A onda do atacarejo, segundo Fojo, vai continuar. “As pessoas viram que é possível economizar nesse tipo de compra e, mesmo com a volta do crescimento econômico, vão continuar buscando alternativas para gastar menos e ter uma sobra de caixa para fazer outras coisas, como viajar”, afirma.
Busca pelo benefício do ‘mais por menos
O atacarejo, tipo de loja com um conceito mais simples, custo de operação menor e preços em média 15% mais baixos, é um modelo de atendimento que, segundo Eduardo Yamashita, diretor de operação do grupo de consultoria GS&Gouvêa de Souza, combina bem com períodos de crise na economia. Por isso, ganhou espaço nos últimos anos. “Em épocas assim o cliente fica mais racional e quer levar mais por menos. Agora, o consumidor que emerge dessa crise já passou por novas experiências e não vai trocá-las por hábitos pré-crise”, avalia o especialista.
No outro extremo, segundo Yamashita, estarão os supermercados, que vão continuar a atender a necessidade imediata dos clientes. No meio do caminho, estão os hipermercados, que perderam um pouco da função com as mudanças no perfil de consumo e de renda. “Enquanto tentam encontrar um novo papel, eles deixaram de crescer”, afirma.
Yamashita acredita que o atacarejo continuará a ganhar espaço. “Como não há uma demanda reprimida, veremos, com o aumento da concorrência, uma loja roubando cliente da outra. Apesar disso, ainda há muita oportunidade e isso pode atrair novos competidores, inclusive estrangeiros”, observa.

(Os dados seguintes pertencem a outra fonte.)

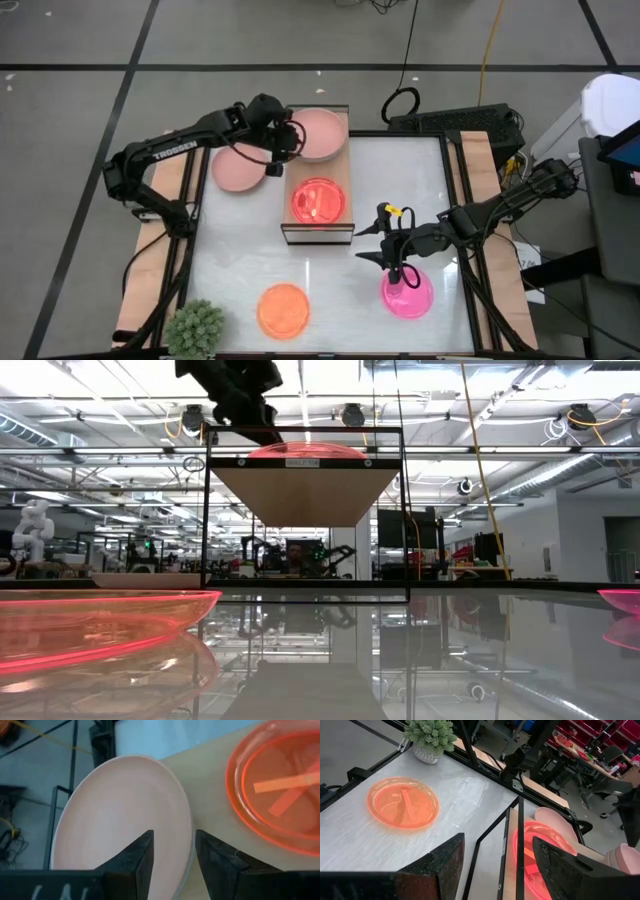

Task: Place and stack plates onto a shelf
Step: Stack the bottom light orange plate on top of the gray plate on the shelf

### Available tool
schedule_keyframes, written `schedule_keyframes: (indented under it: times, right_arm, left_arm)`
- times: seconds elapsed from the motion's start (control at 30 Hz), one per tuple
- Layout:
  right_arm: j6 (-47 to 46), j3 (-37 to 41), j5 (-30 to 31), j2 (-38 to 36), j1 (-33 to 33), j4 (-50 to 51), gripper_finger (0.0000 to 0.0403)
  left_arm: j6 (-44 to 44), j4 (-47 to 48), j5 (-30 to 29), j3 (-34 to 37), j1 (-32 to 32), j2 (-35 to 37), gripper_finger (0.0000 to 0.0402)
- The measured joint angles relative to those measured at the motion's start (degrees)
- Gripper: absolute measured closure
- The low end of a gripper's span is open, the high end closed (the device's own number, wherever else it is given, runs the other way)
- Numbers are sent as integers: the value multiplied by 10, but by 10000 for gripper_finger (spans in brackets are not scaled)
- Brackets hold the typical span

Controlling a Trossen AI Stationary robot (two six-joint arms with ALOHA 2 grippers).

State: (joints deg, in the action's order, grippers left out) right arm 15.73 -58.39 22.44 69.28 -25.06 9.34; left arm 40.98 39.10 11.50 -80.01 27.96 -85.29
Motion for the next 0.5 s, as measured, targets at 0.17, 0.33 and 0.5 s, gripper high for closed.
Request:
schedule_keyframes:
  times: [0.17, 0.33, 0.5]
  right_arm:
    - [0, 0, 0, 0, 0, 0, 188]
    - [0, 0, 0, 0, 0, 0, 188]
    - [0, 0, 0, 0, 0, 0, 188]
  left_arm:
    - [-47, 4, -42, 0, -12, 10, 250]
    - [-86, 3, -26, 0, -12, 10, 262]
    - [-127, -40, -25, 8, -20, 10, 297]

O presidente da Associação Brasileira de Atacadistas e Distribuidores, Emerson Destro, também está convicto que os atacarejos não perderão fôlego. Ele lembra que 75% da população brasileira ganha menos de R$ 3 mil por mês, o que faz com que o preço seja um fator relevante no orçamento familiar. “Mas nesse tipo de canal de venda nem tudo é mar de rosas. Muitos se animam com o desempenho do setor e abrem uma loja. Tem caso de concorrente separado apenas por uma parede. Alguns simplesmente não aguentam e têm de fechar as portas”, ressalta.
Para Nuno Fouto, diretor vogal do Instituto Brasileiro de Executivos de Varejo e Mercado de Consumo (Ibevar) e professor da Faculdade de Economia, Administração e Contabilidade (FEA) da USP, o atacarejo deve se firmar ainda mais nos próximos anos, inclusive com a chegada de novas bandeiras. “Para se diferenciar, algumas marcas podem investir em mais serviços e no aumento do mix de produtos, que é bem reduzido na comparação com os hipermercados. Mas isso terá de ser feito sem que haja impacto no custo da operação e, consequentemente, no preço final da mercadoria. Afinal, preço é o grande diferencial do atacarejo”, lembra.